## TASK INSTRUCTIONS
The required output is the full listing below, reproduced word for word.

## DATA SECTION

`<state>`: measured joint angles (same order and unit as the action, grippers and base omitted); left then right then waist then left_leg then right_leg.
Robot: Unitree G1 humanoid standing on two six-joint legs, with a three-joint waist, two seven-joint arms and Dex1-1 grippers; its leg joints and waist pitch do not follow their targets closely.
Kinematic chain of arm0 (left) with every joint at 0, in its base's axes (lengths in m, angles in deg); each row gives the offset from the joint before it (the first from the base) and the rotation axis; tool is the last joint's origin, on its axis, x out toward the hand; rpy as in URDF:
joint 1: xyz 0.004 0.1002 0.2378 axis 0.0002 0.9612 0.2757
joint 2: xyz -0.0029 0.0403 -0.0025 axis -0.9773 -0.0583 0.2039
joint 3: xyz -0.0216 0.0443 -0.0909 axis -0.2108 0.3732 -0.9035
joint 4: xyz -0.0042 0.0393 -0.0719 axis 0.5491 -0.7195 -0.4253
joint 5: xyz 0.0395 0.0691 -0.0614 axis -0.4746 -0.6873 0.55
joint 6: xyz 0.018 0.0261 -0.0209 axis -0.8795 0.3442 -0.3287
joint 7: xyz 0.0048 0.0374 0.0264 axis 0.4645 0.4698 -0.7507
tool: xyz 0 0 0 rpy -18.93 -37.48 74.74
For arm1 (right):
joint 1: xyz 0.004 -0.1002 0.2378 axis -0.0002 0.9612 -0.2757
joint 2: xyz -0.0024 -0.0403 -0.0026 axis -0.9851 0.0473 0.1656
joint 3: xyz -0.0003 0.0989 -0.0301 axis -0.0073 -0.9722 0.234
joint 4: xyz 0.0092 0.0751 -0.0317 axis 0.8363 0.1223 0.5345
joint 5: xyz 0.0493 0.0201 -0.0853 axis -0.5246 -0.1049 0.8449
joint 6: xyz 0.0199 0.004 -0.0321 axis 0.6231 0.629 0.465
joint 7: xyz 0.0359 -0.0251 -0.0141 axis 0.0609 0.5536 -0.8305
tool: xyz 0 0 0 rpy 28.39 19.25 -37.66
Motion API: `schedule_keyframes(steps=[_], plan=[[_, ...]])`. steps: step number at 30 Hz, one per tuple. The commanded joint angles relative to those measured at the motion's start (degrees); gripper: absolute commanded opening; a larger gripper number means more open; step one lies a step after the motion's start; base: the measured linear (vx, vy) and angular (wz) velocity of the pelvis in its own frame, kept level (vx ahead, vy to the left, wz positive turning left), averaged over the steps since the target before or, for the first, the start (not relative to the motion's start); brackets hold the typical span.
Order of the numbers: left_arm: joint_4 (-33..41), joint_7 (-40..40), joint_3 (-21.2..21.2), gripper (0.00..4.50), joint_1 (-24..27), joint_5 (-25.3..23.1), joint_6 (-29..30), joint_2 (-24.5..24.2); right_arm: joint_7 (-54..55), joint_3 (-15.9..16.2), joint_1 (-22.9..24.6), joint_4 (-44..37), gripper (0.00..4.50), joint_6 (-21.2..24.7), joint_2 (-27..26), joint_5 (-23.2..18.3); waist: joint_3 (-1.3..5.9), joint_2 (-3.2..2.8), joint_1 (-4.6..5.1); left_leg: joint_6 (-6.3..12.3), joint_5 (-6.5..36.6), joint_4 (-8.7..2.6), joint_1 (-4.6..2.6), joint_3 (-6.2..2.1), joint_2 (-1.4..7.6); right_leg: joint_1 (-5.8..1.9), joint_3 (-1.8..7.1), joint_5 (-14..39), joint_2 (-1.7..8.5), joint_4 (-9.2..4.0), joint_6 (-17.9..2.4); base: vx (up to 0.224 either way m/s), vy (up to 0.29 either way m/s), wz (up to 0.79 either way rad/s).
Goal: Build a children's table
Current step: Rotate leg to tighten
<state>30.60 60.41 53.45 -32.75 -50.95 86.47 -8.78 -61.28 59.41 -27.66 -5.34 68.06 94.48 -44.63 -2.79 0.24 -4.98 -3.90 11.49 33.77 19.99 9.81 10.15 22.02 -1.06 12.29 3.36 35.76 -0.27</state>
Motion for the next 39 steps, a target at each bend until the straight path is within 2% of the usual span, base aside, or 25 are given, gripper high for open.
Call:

## TASK ANSWER
`<state>`: measured joint angles (same order and unit as the action, grippers and base omitted); left then right then waist then left_leg then right_leg.
Robot: Unitree G1 humanoid standing on two six-joint legs, with a three-joint waist, two seven-joint arms and Dex1-1 grippers; its leg joints and waist pitch do not follow their targets closely.
Kinematic chain of arm0 (left) with every joint at 0, in its base's axes (lengths in m, angles in deg); each row gives the offset from the joint before it (the first from the base) and the rotation axis; tool is the last joint's origin, on its axis, x out toward the hand; rpy as in URDF:
joint 1: xyz 0.004 0.1002 0.2378 axis 0.0002 0.9612 0.2757
joint 2: xyz -0.0029 0.0403 -0.0025 axis -0.9773 -0.0583 0.2039
joint 3: xyz -0.0216 0.0443 -0.0909 axis -0.2108 0.3732 -0.9035
joint 4: xyz -0.0042 0.0393 -0.0719 axis 0.5491 -0.7195 -0.4253
joint 5: xyz 0.0395 0.0691 -0.0614 axis -0.4746 -0.6873 0.55
joint 6: xyz 0.018 0.0261 -0.0209 axis -0.8795 0.3442 -0.3287
joint 7: xyz 0.0048 0.0374 0.0264 axis 0.4645 0.4698 -0.7507
tool: xyz 0 0 0 rpy -18.93 -37.48 74.74
For arm1 (right):
joint 1: xyz 0.004 -0.1002 0.2378 axis -0.0002 0.9612 -0.2757
joint 2: xyz -0.0024 -0.0403 -0.0026 axis -0.9851 0.0473 0.1656
joint 3: xyz -0.0003 0.0989 -0.0301 axis -0.0073 -0.9722 0.234
joint 4: xyz 0.0092 0.0751 -0.0317 axis 0.8363 0.1223 0.5345
joint 5: xyz 0.0493 0.0201 -0.0853 axis -0.5246 -0.1049 0.8449
joint 6: xyz 0.0199 0.004 -0.0321 axis 0.6231 0.629 0.465
joint 7: xyz 0.0359 -0.0251 -0.0141 axis 0.0609 0.5536 -0.8305
tool: xyz 0 0 0 rpy 28.39 19.25 -37.66
Motion API: `schedule_keyframes(steps=[_], plan=[[_, ...]])`. steps: step number at 30 Hz, one per tuple. The commanded joint angles relative to those measured at the motion's start (degrees); gripper: absolute commanded opening; a larger gripper number means more open; step one lies a step after the motion's start; base: the measured linear (vx, vy) and angular (wz) velocity of the pelvis in its own frame, kept level (vx ahead, vy to the left, wz positive turning left), averaged over the steps since the target before or, for the first, the start (not relative to the motion's start); brackets hold the typical span.
Order of the numbers: left_arm: joint_4 (-33..41), joint_7 (-40..40), joint_3 (-21.2..21.2), gripper (0.00..4.50), joint_1 (-24..27), joint_5 (-25.3..23.1), joint_6 (-29..30), joint_2 (-24.5..24.2); right_arm: joint_7 (-54..55), joint_3 (-15.9..16.2), joint_1 (-22.9..24.6), joint_4 (-44..37), gripper (0.00..4.50), joint_6 (-21.2..24.7), joint_2 (-27..26), joint_5 (-23.2..18.3); waist: joint_3 (-1.3..5.9), joint_2 (-3.2..2.8), joint_1 (-4.6..5.1); left_leg: joint_6 (-6.3..12.3), joint_5 (-6.5..36.6), joint_4 (-8.7..2.6), joint_1 (-4.6..2.6), joint_3 (-6.2..2.1), joint_2 (-1.4..7.6); right_leg: joint_1 (-5.8..1.9), joint_3 (-1.8..7.1), joint_5 (-14..39), joint_2 (-1.7..8.5), joint_4 (-9.2..4.0), joint_6 (-17.9..2.4); base: vx (up to 0.224 either way m/s), vy (up to 0.29 either way m/s), wz (up to 0.79 either way rad/s).
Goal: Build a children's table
Current step: Rotate leg to tighten
<state>30.60 60.41 53.45 -32.75 -50.95 86.47 -8.78 -61.28 59.41 -27.66 -5.34 68.06 94.48 -44.63 -2.79 0.24 -4.98 -3.90 11.49 33.77 19.99 9.81 10.15 22.02 -1.06 12.29 3.36 35.76 -0.27</state>
Motion for the next 39 steps, a target at each bend until the straight path is within 2% of the usual span, base aside, or 25 are given, gripper high for open.
Call:

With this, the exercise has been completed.